▶ _Exercise_
With the line containing "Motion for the" as the starting point, output the remaining lines of the data exactly as they are, through the last.

▶ _Data block_

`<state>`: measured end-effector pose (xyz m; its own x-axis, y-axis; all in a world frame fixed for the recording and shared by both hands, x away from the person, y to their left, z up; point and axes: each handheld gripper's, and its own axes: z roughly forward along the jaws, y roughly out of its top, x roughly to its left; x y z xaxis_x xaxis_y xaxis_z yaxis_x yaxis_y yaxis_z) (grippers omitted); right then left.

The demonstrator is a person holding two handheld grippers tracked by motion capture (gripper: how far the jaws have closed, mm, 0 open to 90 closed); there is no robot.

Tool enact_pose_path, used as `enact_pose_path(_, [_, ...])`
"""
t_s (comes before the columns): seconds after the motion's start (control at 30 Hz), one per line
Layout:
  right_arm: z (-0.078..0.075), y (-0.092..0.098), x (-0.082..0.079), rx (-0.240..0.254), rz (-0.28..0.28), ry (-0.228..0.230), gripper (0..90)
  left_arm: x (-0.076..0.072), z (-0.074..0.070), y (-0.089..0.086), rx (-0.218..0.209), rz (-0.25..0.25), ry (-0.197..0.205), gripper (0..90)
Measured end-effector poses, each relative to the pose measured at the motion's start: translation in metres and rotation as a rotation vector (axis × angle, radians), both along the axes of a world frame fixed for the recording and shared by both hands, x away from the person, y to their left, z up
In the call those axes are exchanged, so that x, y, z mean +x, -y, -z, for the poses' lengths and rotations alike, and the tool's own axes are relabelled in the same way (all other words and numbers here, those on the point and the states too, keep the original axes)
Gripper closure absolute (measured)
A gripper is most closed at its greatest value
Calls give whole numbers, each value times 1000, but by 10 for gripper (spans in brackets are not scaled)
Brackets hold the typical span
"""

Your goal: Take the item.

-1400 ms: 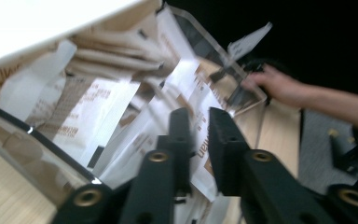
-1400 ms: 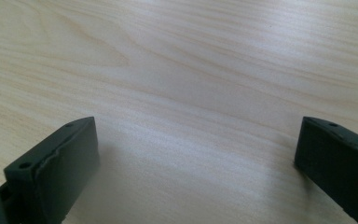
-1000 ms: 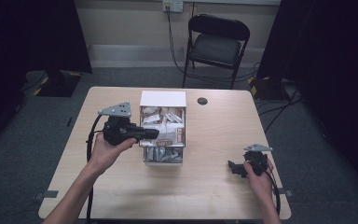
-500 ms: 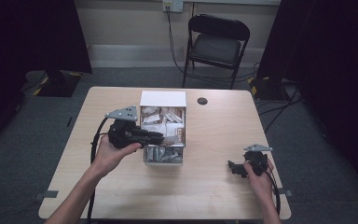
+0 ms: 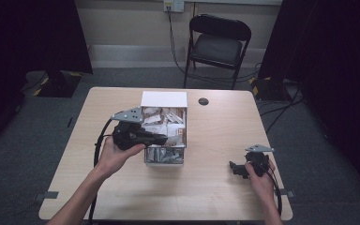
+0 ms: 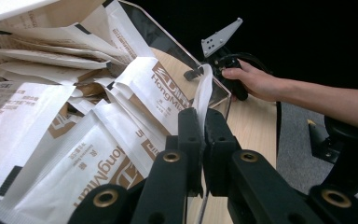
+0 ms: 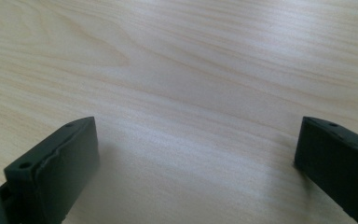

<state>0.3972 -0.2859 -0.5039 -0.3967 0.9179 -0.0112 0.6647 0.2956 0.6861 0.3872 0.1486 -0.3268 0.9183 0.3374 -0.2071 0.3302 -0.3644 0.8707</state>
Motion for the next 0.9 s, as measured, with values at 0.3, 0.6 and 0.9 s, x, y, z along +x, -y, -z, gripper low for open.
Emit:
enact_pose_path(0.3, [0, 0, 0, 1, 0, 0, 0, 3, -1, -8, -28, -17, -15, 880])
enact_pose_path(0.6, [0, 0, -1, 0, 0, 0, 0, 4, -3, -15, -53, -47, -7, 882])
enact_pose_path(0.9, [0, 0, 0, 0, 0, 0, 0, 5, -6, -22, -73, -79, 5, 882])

▶ _Result for this task_
Motion for the next 0.9 s, as measured, with values at 0.3, 0.6 and 0.9 s, x, y, z along +x, -y, -z, gripper low for open.
Emit:
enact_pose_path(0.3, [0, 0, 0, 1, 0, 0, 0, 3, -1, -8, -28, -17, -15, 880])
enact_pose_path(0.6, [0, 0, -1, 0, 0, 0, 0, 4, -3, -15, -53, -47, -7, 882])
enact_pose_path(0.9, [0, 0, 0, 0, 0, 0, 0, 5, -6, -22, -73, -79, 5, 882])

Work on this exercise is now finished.